Alexander Dobrindt, Bundesminister für Verkehr und digitale Infrastruktur, will eine „Netzallianz Digitales Deutschland“ ins Leben rufen. Ziel sei es, die großen Telekommunikationskonzerne und Netzbetreiber des Landes an einen Tisch zu bringen, um unter anderem den Breitbandausbau voranzutreiben. „Deutschland und Europa müssen eine Aufholjagd starten und an die Spitze des Fortschritts gelangen. Wir brauchen einen gemeinsamen Kraftakt von Industrieunternehmen und Politik“, sagte Dobrindt in einem Interview mit der Welt am Sonntag.
„Wir sind die Technologieweltführer in der Automobilindustrie. Aber BMW und Audi fahren jetzt in die USA und versuchen, die Google-Technologie in ihre Wagen zu bekommen. Wieso gibt es eigentlich kein europäisches Unternehmen, das die passende Software herstellt?“, fragt Dobrindt.
Laut Welt am Sonntag schließt sich Timotheus Höttges, Vorstandsvorsitzender der Deutschen Telekom, in diesem Punkt Dobrindt an: „Um im weltweiten Wettbewerb der Wirtschaftsstandorte nicht zurückzufallen, braucht Deutschland einen zügigen Breitbandausbau“. Er begrüße es, dass der Minister die Initiative ergreife. „Die Telekom investiert Jahr für Jahr Milliarden in den Breitbandausbau, sie kann mit einem Marktanteil von 45 Prozent aber nicht 100 Prozent der Bundesrepublik versorgen.“
Im Koalitionsvertrag der aktuellen Regierung ist das Ziel vereinbart, den Bürgern in Deutschland bis zum Jahr 2018 flächendeckend mindestens 50 Megabit pro Sekunde (MBit/s) zur Verfügung zu stellen. Der Branchenverband Bitkom geht davon aus, dass dafür rund 20 Milliarden Euro erforderlich sind.
Bei den Koalitionsverhandlungen war zeitweise von einer Milliarde Euro an Investitionen durch die Regierung die Rede. Die konkrete Zahl wurde jedoch fallen gelassen. Die vorhergehende Regierung hatte sich übrigens vorgenommen, bis 2014 drei Viertel der Bürger mit einem 50 MBit/s-Anschluss zu versorgen.
Außerdem kramte Dobrindt gegenüber der Welt am Sonntag wieder Pläne für ein europäisches Internet aus der Mottenkiste: Seiner Ansicht nach müssen Datenströme „innerhalb des Schengenraums fließen, ohne dass Server in den USA oder China dazwischengeschaltet sind“.

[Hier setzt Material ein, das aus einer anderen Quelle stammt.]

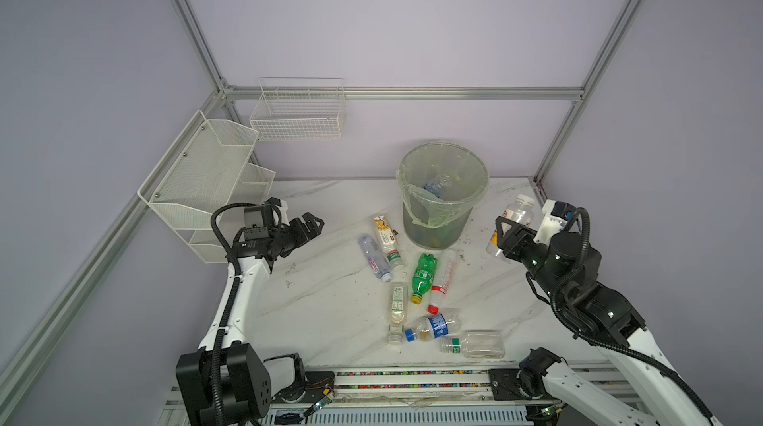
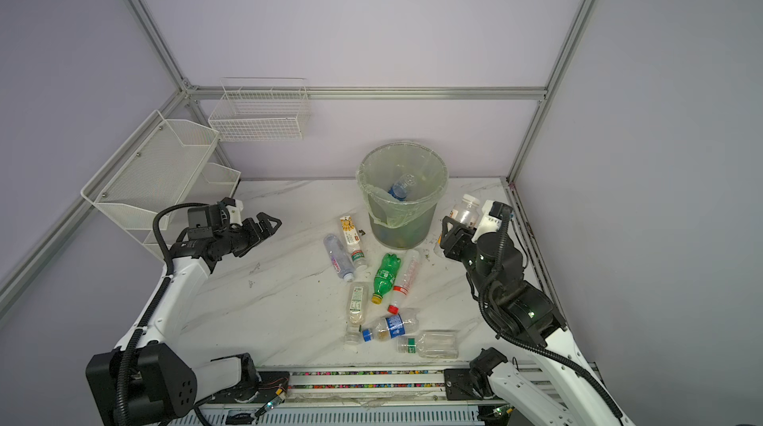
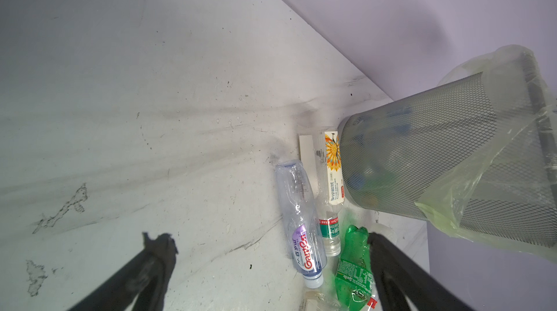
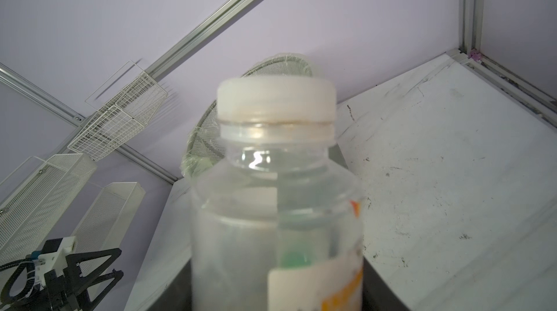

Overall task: Throw the plastic bottles in the bin
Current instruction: Throw the plastic bottle into the trash bin, then pick up the plastic bottle from the center of the table.

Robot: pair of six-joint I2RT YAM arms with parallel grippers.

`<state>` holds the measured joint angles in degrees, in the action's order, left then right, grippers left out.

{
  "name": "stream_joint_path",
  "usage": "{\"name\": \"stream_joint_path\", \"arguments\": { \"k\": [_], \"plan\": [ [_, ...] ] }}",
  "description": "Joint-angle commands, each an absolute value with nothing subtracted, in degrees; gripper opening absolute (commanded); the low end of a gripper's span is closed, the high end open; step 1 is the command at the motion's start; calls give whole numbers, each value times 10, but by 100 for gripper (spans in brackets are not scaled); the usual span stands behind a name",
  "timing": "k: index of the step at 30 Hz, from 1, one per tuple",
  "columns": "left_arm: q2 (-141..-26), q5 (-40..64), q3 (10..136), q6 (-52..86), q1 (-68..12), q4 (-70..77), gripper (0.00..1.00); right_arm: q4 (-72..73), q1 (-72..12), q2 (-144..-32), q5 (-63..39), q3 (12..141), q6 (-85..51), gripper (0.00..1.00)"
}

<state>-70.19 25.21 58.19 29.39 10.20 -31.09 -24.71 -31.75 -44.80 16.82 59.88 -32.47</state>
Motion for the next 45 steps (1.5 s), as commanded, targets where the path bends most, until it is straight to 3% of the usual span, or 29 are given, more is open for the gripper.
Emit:
{"name": "stream_joint_path", "arguments": {
  "k": [1,6,11,13,23,37,45],
  "plan": [
    [-693,266,560,293,107,-298,100,-185,-314,-504,171,652,-307,47],
    [-688,266,560,293,107,-298,100,-174,-314,-697,201,816,-279,59],
    [-681,260,560,289,107,-300,100,-345,-314,-944,234,1125,-287,97],
    [-678,257,559,288,107,-301,100,-390,-314,-970,249,1183,-301,97],
    [-673,260,559,287,107,-302,100,-254,-314,-738,242,927,-291,97],
    [-661,240,554,272,108,-311,100,-352,-314,-493,256,683,-382,97],
    [-664,209,562,259,107,-326,100,-444,-314,-463,242,639,-433,97]
  ]
}}
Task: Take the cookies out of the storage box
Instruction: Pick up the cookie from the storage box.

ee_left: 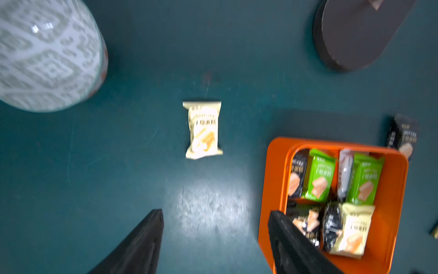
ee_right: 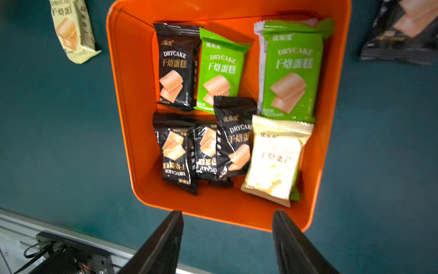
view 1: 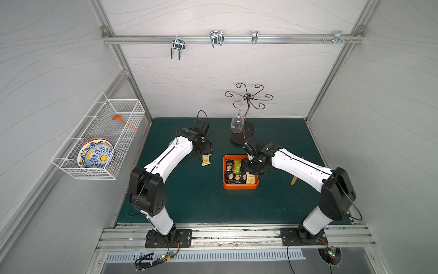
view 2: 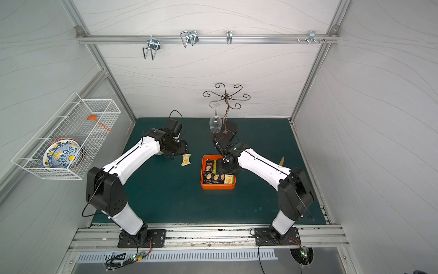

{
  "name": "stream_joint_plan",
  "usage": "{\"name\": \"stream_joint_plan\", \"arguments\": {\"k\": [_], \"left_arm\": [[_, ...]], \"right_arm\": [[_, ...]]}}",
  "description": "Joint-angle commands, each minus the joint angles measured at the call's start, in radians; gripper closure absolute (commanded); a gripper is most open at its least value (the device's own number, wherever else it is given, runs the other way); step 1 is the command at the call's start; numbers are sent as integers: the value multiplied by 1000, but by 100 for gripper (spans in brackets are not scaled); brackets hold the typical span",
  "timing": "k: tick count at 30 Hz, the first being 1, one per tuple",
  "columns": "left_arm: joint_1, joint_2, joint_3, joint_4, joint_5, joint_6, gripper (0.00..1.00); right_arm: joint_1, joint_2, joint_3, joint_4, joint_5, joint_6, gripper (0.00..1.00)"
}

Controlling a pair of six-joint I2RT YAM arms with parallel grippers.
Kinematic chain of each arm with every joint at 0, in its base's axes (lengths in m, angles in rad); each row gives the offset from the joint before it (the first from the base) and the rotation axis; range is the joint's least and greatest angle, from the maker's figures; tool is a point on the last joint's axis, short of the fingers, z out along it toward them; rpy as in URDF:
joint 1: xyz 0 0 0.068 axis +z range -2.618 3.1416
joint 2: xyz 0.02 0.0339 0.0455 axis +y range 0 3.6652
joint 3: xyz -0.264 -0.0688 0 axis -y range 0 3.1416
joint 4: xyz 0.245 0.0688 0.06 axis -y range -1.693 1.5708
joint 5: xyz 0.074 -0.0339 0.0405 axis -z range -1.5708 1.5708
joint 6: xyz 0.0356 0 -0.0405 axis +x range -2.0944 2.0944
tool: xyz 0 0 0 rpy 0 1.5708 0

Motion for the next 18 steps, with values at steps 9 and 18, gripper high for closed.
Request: {"name": "stream_joint_plan", "arguments": {"k": [9, 18], "left_arm": [[9, -207, -248, 11, 81, -38, 26], [20, -229, -253, 2, 75, -24, 26]], "right_arm": [[22, 154, 109, -77, 83, 38, 39], [51, 233, 134, -90, 102, 61, 42]]}}
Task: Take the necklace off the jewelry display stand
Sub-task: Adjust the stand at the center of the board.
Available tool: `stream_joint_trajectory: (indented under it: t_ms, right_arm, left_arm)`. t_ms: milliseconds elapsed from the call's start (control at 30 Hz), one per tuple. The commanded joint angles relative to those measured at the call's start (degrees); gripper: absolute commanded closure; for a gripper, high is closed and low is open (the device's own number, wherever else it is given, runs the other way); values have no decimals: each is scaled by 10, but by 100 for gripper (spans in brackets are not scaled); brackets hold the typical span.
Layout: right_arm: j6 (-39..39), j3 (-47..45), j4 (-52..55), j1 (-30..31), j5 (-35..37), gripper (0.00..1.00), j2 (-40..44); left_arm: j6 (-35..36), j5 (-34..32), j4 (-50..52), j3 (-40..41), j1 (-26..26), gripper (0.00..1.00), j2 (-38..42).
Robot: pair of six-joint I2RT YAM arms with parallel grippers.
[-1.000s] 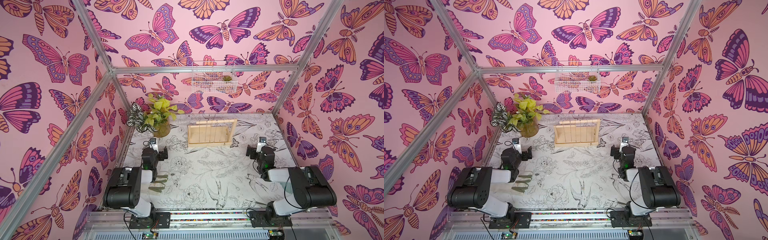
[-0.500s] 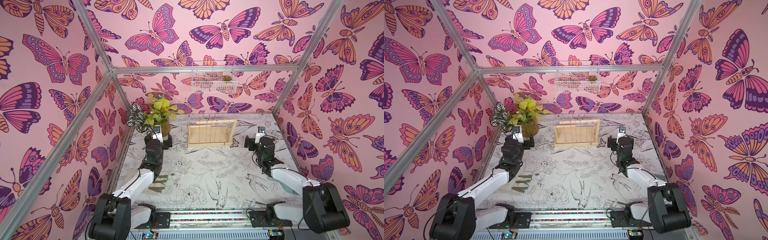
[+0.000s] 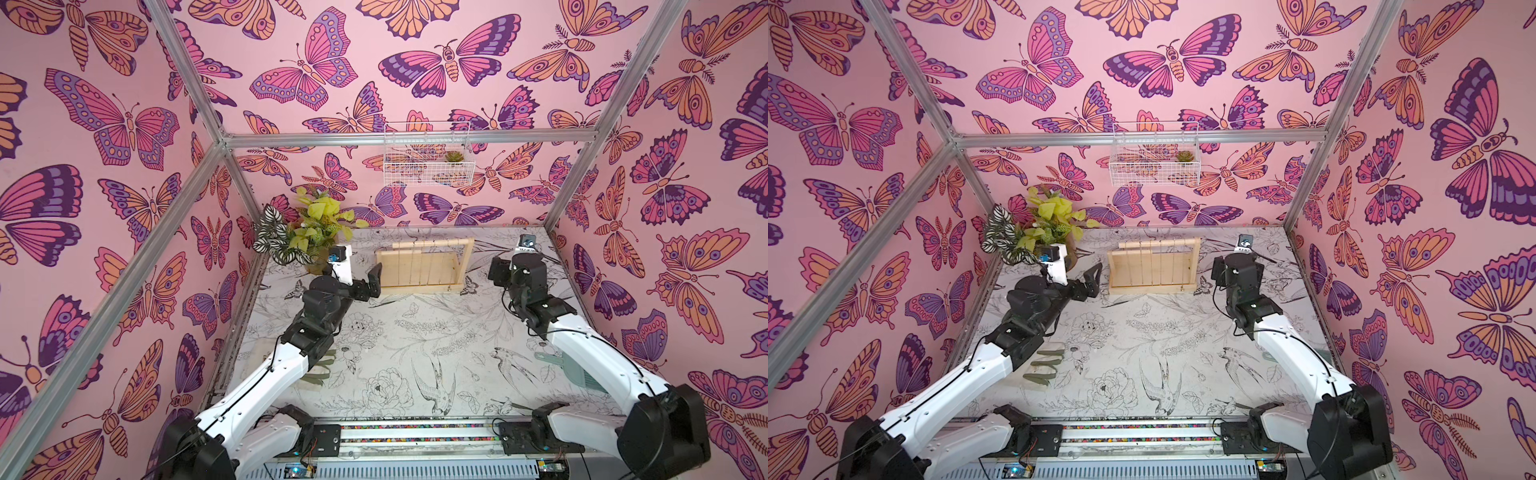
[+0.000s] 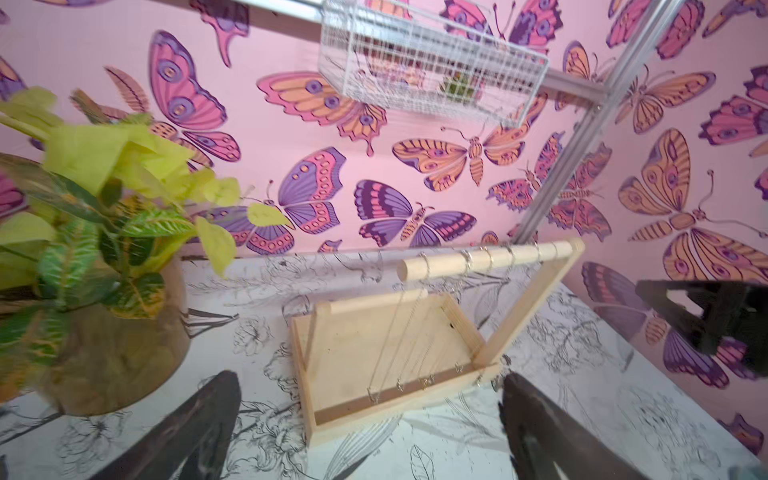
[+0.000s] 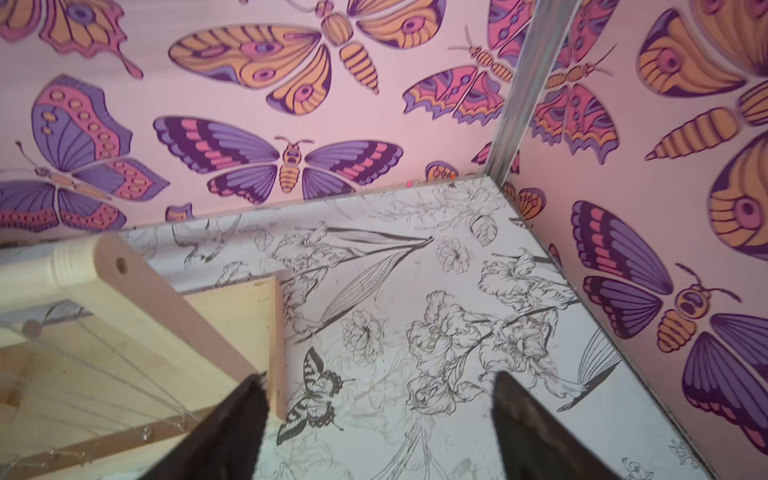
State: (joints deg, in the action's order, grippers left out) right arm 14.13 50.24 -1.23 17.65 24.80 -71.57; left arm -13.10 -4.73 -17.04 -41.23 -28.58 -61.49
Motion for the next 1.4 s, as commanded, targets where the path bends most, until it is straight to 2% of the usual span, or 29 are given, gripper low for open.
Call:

Die Ernennung des ehemaligen CSU-Generalsekretärs zum Bundesminister für Verkehr und digitale Infrastruktur Mitte Dezember, sorgte in der Netzgemeinde für zahlreiche spöttische Reaktionen: In deren Mittelpunkt stand, dass sich der auch als „Internetminister“ apostrophierte Politiker in der Materie, die er zu betreuen hat, nicht ausreichend auskennt.
Etwas weniger emotionale Beobachter gaben zu bedenken, dass Dobrindt als Verkehrsminister in digitalen Fragen kaum gefragt sein wird, da sein Ministerium ausschließlich für den Ausbau der Netzinfrastruktur zuständig sein wird. Offenbar will Dobrindt diese Infrastrukturfragen nun aber doch mit darauf aufbauenden Themen verknüpfen, die eigentlich im Bundeswirtschaftsministerium, dem Bundesinnenministerium oder dem Bundesjustizministerium geklärt werden sollten.